BEGIN
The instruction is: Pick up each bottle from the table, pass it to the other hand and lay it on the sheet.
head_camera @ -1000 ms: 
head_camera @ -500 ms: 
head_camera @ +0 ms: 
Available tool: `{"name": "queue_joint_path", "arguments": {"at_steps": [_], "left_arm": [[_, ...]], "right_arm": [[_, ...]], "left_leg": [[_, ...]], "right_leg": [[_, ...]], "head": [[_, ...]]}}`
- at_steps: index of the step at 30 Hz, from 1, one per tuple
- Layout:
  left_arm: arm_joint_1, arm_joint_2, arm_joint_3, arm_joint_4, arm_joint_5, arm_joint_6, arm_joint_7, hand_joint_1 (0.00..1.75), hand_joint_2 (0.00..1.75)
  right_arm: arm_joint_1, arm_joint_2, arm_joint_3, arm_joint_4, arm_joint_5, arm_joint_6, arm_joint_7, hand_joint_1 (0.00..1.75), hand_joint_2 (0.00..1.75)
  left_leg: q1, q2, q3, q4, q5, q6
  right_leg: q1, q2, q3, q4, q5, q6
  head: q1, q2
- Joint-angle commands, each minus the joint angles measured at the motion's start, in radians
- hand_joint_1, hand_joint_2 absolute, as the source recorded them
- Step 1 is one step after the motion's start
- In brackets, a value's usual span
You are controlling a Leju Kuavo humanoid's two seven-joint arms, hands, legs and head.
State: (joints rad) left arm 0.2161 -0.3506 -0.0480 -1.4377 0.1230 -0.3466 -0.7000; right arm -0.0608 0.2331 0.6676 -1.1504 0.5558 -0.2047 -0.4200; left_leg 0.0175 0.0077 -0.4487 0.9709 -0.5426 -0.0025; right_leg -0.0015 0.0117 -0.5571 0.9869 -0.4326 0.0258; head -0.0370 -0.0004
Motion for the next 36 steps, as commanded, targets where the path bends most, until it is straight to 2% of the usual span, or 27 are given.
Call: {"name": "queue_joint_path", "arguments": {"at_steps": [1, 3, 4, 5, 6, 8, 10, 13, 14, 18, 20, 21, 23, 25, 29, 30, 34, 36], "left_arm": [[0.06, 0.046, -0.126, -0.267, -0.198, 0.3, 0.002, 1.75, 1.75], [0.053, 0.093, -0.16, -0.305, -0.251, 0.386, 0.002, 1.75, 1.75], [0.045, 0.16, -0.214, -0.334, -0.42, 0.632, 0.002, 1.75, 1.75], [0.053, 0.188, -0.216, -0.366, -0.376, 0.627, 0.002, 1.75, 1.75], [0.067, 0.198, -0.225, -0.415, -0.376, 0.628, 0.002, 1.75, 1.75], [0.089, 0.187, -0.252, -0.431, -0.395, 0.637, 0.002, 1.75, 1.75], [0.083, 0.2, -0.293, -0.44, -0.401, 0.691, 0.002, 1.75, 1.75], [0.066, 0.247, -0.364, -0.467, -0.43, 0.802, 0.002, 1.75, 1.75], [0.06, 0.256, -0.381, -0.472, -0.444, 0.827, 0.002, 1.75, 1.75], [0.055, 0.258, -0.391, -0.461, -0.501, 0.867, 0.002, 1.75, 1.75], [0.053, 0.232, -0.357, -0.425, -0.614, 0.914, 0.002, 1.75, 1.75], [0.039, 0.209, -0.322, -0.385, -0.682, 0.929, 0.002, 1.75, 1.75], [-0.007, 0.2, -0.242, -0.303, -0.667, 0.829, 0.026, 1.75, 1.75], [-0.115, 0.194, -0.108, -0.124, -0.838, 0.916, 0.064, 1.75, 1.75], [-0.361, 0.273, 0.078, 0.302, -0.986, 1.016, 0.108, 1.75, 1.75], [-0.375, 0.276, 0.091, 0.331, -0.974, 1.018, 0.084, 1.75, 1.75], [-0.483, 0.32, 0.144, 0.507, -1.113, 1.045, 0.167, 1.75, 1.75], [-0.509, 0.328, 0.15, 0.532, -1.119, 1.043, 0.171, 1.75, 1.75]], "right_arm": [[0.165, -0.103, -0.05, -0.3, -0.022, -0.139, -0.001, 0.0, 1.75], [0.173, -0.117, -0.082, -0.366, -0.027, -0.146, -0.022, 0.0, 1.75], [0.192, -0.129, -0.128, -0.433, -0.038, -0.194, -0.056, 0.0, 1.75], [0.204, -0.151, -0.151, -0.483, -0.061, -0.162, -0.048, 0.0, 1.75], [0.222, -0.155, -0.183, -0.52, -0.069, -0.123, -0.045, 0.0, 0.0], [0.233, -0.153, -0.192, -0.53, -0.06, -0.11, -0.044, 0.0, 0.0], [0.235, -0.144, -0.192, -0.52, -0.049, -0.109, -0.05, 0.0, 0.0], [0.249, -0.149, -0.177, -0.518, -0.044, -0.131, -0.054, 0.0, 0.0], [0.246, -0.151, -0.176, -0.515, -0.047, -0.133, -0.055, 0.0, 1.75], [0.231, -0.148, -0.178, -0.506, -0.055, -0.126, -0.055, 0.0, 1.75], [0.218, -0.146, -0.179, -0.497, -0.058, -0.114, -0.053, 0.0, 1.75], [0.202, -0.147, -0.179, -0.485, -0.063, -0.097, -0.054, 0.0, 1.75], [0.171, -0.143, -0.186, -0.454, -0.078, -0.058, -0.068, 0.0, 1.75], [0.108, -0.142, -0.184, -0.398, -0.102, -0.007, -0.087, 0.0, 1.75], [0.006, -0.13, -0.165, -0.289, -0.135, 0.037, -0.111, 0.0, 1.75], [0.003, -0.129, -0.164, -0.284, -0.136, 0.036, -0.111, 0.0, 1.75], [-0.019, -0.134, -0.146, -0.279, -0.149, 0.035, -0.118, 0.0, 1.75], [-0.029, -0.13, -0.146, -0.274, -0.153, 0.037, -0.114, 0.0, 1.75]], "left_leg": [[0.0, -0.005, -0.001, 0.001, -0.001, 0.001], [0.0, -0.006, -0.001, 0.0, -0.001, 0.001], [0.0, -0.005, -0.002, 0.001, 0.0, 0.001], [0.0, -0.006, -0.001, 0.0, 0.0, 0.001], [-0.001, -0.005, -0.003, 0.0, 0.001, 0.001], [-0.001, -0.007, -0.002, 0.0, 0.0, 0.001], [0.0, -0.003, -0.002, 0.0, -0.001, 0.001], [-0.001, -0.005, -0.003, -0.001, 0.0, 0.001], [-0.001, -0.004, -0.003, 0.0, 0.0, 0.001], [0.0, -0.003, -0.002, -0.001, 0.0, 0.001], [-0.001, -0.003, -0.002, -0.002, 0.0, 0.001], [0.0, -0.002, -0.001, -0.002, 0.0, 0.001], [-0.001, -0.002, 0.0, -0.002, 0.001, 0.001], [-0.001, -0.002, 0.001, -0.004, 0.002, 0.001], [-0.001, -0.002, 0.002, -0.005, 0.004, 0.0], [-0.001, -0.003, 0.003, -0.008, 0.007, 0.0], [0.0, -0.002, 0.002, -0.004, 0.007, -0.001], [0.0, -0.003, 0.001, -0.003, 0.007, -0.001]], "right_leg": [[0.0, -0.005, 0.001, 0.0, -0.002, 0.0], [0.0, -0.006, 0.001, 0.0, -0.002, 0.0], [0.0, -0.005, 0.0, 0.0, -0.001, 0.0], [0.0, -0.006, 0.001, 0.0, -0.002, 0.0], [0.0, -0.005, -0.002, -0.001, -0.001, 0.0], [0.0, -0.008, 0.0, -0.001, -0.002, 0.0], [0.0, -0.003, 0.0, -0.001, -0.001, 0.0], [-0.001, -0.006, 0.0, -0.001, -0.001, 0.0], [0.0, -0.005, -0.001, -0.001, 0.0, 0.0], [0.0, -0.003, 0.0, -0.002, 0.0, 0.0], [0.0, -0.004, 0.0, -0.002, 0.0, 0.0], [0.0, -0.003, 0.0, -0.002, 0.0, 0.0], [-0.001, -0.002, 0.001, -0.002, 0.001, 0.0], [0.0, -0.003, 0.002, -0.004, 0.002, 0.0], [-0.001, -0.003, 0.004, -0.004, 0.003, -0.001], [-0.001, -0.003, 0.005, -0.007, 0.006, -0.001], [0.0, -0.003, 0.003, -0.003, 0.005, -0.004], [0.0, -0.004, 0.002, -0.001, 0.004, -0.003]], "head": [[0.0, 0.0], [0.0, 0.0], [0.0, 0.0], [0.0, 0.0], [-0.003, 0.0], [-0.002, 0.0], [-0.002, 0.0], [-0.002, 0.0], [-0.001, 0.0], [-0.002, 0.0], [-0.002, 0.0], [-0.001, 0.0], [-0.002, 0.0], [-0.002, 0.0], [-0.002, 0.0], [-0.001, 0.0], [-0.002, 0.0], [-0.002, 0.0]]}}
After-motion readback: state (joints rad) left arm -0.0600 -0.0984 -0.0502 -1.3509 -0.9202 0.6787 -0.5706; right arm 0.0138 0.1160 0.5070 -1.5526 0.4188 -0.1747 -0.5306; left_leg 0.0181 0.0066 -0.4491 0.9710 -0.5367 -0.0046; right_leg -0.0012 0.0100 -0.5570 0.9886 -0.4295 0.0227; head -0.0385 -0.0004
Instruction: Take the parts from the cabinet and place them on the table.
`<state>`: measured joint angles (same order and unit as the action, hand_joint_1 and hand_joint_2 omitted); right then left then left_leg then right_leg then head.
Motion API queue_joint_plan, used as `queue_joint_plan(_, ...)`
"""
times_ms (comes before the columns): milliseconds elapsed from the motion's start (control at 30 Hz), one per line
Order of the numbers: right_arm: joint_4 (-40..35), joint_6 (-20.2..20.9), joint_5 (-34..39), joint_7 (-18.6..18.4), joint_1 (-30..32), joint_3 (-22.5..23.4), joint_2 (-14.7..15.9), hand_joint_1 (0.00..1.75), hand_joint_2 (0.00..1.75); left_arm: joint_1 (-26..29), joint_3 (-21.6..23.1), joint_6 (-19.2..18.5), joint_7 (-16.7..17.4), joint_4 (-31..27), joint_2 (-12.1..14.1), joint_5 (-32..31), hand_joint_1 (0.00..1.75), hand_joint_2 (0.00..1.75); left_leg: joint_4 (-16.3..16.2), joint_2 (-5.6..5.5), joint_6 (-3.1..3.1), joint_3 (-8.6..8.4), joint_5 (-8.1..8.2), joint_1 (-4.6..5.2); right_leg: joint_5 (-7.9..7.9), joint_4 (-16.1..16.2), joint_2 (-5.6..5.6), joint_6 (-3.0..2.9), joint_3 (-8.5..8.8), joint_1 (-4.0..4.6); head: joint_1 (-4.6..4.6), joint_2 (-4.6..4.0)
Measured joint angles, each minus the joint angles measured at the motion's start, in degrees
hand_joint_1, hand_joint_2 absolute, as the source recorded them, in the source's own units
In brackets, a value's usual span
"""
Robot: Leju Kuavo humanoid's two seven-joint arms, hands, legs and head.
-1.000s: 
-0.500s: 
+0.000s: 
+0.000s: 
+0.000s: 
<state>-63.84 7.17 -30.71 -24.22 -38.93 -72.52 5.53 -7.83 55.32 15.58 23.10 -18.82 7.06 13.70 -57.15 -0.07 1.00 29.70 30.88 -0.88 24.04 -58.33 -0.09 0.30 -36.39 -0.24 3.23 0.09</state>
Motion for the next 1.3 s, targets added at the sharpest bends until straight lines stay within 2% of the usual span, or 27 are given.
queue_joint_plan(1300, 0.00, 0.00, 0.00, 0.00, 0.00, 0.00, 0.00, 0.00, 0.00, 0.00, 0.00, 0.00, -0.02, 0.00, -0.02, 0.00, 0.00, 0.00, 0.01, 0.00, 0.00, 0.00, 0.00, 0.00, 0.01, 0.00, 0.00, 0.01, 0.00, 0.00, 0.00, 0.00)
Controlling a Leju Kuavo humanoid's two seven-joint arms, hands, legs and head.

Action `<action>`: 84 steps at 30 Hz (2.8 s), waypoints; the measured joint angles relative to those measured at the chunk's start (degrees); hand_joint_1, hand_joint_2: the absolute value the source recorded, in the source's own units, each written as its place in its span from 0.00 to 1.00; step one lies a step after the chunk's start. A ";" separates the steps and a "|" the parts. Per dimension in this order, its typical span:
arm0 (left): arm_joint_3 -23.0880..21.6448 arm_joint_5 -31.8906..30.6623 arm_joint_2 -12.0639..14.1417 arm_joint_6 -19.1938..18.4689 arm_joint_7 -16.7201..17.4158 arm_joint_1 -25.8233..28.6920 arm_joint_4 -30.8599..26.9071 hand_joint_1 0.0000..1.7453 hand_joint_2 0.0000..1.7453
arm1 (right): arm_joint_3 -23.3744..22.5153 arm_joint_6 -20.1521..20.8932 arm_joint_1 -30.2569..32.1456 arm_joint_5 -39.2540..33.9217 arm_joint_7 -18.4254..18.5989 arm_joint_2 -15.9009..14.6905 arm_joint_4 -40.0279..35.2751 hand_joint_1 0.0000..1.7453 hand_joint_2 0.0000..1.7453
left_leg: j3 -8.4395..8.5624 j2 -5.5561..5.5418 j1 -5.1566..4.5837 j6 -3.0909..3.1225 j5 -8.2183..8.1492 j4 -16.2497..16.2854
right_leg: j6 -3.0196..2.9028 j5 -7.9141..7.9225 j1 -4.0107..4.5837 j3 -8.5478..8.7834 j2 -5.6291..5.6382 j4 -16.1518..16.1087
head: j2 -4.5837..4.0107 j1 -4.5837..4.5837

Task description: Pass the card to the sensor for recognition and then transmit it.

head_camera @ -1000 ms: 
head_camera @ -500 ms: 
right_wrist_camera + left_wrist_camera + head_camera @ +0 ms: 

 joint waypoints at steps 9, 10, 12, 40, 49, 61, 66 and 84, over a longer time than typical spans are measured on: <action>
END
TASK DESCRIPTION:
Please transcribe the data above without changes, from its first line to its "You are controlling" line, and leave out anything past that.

TASK RESULT:
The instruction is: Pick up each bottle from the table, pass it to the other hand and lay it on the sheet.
head_camera @ -1000 ms: 
head_camera @ -500 ms: 
head_camera @ +0 ms: 
Available tool: `{"name": "queue_joint_path", "arguments": {"at_steps": [_], "left_arm": [[_, ...]], "right_arm": [[_, ...]], "left_leg": [[_, ...]], "right_leg": [[_, ...]], "head": [[_, ...]]}}`
- at_steps: index of the step at 30 Hz, from 1, one per tuple
- Layout:
  left_arm: arm_joint_1, arm_joint_2, arm_joint_3, arm_joint_4, arm_joint_5, arm_joint_6, arm_joint_7, hand_joint_1 (0.00..1.75), hand_joint_2 (0.00..1.75)
  right_arm: arm_joint_1, arm_joint_2, arm_joint_3, arm_joint_4, arm_joint_5, arm_joint_6, arm_joint_7, hand_joint_1 (0.00..1.75), hand_joint_2 (0.00..1.75)
  left_leg: q1, q2, q3, q4, q5, q6
  right_leg: q1, q2, q3, q4, q5, q6
  head: q1, q2
- Joint-angle commands, each minus the joint angles measured at the motion's start, in radians
- hand_joint_1, hand_joint_2 absolute, as the source recorded them
- Step 1 is one step after the motion's start
- In brackets, a value's usual span
You are controlling a Leju Kuavo humanoid's two seven-joint arms, hands, legs and head.

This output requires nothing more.